The big news in the world of transportation today is Alphabet’s spinoff of its automated driving business into a business unit called Waymo. The effort is positioned as Alphabet’s formal attempt to commercialize automated driving technology.
The project has been greeted with much fanfare and rumors of a late 2017 introduction of a ridesharing service built around Chrysler Pacifica crossovers from FCA. As if on cue, car segment CEO Richard Krafcik commented cryptically: “We are not in the business of making better cars. We are in the business of making better drivers.”
All of this information suggests that Alphabet still lacks a clue as to how to make its way into the market. The company is still pursuing automated driving as an end in itself as if that’s all that’s necessary. Alphabet seems to be completely missing the point that automated vehicles are best suited for building transportation networks and, as such, it is optimizing the performance of that network which will determine success.
The clever trick of automating driving is not only well understood at lower speeds or in defined or limited use areas, it has been and is being mastered by more than 19 organizations with automated bus bots across the world. Meanwhile every outfit from tiny startups and graduate students to huge, VC-funded behemoths such as Uber are taking on the challenge with hopes of expanding automated vehicle-based public transportation and eliminating drivers in the process.

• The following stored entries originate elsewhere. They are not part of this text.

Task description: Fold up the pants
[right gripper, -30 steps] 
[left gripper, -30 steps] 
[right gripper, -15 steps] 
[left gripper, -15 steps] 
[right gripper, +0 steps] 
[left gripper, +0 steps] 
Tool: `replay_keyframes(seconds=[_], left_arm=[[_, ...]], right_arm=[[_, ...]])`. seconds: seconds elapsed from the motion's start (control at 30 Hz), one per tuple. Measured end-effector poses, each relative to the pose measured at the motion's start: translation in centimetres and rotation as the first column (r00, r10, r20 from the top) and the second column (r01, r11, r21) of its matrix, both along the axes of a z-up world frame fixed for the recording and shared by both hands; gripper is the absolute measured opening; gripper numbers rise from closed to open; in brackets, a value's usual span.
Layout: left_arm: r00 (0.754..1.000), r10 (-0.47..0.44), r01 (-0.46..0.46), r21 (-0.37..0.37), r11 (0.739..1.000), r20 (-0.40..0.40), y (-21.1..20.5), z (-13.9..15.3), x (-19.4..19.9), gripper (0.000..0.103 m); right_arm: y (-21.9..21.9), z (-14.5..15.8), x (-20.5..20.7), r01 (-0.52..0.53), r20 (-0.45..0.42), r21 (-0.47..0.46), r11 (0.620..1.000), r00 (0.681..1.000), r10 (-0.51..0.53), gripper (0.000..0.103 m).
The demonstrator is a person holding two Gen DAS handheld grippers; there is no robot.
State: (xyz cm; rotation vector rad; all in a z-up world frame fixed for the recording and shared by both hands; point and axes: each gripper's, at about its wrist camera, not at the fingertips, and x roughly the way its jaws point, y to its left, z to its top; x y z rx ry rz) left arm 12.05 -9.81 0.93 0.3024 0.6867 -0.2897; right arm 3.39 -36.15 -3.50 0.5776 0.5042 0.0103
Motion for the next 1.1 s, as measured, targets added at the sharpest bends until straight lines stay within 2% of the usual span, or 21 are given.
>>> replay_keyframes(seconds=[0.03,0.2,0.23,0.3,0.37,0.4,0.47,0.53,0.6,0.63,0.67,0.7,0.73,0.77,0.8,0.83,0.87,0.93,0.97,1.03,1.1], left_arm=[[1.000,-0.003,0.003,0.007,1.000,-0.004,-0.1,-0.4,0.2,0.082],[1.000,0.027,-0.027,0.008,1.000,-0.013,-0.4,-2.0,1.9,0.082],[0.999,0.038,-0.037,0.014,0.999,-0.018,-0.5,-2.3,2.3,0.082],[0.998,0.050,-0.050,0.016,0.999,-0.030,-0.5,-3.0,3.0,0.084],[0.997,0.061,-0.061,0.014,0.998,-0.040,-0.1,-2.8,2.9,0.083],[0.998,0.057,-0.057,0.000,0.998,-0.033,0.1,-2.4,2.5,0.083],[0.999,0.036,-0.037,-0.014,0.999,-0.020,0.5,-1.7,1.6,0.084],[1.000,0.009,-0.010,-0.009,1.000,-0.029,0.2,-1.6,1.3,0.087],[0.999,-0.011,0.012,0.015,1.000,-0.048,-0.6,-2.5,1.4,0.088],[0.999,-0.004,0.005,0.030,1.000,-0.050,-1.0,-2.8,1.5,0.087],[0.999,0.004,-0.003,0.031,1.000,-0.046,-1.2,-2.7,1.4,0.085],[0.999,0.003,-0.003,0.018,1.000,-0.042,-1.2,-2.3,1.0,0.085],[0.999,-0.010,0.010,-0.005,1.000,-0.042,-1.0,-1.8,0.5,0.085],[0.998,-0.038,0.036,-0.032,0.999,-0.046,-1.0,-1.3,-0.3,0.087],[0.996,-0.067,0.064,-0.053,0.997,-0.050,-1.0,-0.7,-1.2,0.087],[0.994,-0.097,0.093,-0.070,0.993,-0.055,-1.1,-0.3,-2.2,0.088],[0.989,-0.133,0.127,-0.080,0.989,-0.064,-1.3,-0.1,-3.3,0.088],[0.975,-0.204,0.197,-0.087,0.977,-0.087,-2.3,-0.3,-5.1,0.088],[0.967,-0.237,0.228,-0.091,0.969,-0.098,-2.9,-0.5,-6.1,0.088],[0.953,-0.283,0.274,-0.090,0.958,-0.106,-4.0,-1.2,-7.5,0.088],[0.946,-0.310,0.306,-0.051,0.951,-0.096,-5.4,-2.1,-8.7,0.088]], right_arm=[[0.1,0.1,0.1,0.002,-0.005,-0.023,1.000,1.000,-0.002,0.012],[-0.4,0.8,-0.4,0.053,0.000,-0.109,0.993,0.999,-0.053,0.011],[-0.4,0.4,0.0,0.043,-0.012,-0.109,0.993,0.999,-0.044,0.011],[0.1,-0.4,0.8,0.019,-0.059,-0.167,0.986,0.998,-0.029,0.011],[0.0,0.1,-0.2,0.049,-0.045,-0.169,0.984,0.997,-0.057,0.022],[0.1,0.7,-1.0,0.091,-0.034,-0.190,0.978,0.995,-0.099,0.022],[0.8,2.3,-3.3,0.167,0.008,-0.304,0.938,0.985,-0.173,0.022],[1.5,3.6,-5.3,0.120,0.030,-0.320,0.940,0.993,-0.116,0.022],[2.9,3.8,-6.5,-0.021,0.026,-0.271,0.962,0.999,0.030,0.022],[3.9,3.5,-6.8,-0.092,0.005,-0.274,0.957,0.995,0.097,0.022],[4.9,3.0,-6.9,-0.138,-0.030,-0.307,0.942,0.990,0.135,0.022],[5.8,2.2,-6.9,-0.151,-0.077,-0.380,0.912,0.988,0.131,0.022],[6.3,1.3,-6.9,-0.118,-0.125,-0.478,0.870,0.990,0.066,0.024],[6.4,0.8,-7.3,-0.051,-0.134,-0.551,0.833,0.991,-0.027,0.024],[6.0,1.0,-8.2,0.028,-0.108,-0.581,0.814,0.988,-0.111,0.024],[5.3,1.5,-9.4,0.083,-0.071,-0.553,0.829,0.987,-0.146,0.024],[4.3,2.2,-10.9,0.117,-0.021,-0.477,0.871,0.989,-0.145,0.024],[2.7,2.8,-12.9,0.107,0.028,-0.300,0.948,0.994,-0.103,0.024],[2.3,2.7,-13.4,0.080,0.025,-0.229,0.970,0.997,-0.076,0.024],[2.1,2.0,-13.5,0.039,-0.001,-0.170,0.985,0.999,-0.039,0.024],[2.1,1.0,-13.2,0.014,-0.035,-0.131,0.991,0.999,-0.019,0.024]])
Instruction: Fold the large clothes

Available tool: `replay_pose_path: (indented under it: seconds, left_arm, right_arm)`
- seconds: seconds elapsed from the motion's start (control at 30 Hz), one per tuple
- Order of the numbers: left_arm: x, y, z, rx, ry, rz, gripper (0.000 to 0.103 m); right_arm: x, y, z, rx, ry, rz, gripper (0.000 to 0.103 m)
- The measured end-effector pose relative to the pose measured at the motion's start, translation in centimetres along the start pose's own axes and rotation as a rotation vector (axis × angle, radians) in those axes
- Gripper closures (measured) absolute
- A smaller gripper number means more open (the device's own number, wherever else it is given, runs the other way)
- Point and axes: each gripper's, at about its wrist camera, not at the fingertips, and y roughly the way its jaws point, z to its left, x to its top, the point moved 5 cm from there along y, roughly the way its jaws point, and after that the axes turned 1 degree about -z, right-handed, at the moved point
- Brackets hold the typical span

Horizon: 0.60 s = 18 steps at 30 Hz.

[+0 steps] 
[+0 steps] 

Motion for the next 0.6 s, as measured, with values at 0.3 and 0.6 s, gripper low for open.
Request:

What most of these organizations have grasped early on that it’s not the driving, it’s the network. The goal is to eliminate drivers altogether and disrupt transportation.
BMW partner RideCell grasped this early on and has enabled more than a dozen car and ride sharing systems around the world. Understanding the functioning of those networks and how to expand their commercial scope is the essential missing ingredient that will allow car makers to transition their business models from B2B-centric – built around dealers – to B2C-centric – built around offering transportation services directly to consumers.
The rumored FCA deal raises more questions than it answers especially from the standpoint of what brand will be on the service and who is going to create and manage the network? Is Waymo simply building self-driving car algorithms? That field has become pretty crowded and automated vehicles on public and private roads are multiplying.
Alphabet’s rumored plans with FCA will put the initiative in direct competition with Ford’s Chariot service based on human operated Ford Transit Connect vans. But Ford has its own ambitious plans for automating driving within four years. Hard to predict which company will win that race, but I give the advantage to Ford with the early lead in developing the customer-facing elements and the network first via its Chariot acquisition.
Alphabet needs to get out of the press release business and into the proof of concept business. The Local Motors and Navya’s of the world have beet Alphabet out of the blocks and Waymo looks like a sad sorry effort at grabbing headlines with vaporware.
There are multiple and multiplying open source automated driving development platforms and suppliers with development kits. Alphabet’s talking a good game regarding commercial vehicle deployments and ride sharing partnerships with Waymo, but the company has lost the luster of market leadership.